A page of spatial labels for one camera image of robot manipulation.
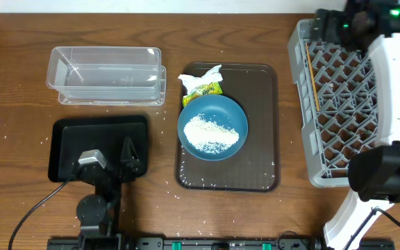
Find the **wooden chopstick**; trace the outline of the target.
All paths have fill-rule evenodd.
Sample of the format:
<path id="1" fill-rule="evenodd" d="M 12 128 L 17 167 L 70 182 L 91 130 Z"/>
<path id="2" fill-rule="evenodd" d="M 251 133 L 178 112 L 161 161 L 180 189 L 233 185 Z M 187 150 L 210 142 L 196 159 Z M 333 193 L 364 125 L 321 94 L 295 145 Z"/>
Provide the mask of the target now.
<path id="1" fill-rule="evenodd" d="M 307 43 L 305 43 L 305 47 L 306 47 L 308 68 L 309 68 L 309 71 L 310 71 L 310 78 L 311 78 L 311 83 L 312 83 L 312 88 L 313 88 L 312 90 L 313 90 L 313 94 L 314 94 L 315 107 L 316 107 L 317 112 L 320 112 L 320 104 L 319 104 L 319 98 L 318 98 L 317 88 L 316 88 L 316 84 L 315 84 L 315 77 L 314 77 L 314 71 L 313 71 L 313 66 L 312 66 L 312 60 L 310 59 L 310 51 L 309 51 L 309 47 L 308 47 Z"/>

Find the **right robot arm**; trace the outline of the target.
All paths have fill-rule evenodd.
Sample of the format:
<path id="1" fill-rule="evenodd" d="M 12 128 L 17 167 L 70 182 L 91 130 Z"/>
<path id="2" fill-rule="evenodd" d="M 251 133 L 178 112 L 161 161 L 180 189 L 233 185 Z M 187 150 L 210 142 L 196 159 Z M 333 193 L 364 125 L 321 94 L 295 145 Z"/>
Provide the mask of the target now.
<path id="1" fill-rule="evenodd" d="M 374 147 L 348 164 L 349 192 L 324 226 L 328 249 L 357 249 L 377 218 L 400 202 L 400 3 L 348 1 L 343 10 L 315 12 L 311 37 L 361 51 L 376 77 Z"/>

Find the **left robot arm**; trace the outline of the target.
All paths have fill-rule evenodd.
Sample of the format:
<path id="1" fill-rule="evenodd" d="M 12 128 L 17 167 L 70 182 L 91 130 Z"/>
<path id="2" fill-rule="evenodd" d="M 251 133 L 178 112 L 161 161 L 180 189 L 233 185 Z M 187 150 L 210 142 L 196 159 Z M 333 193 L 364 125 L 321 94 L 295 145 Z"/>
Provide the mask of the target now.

= = =

Once you have counted every line in the listing that holds the string "robot", give that number and nothing else.

*TASK OUTPUT*: 3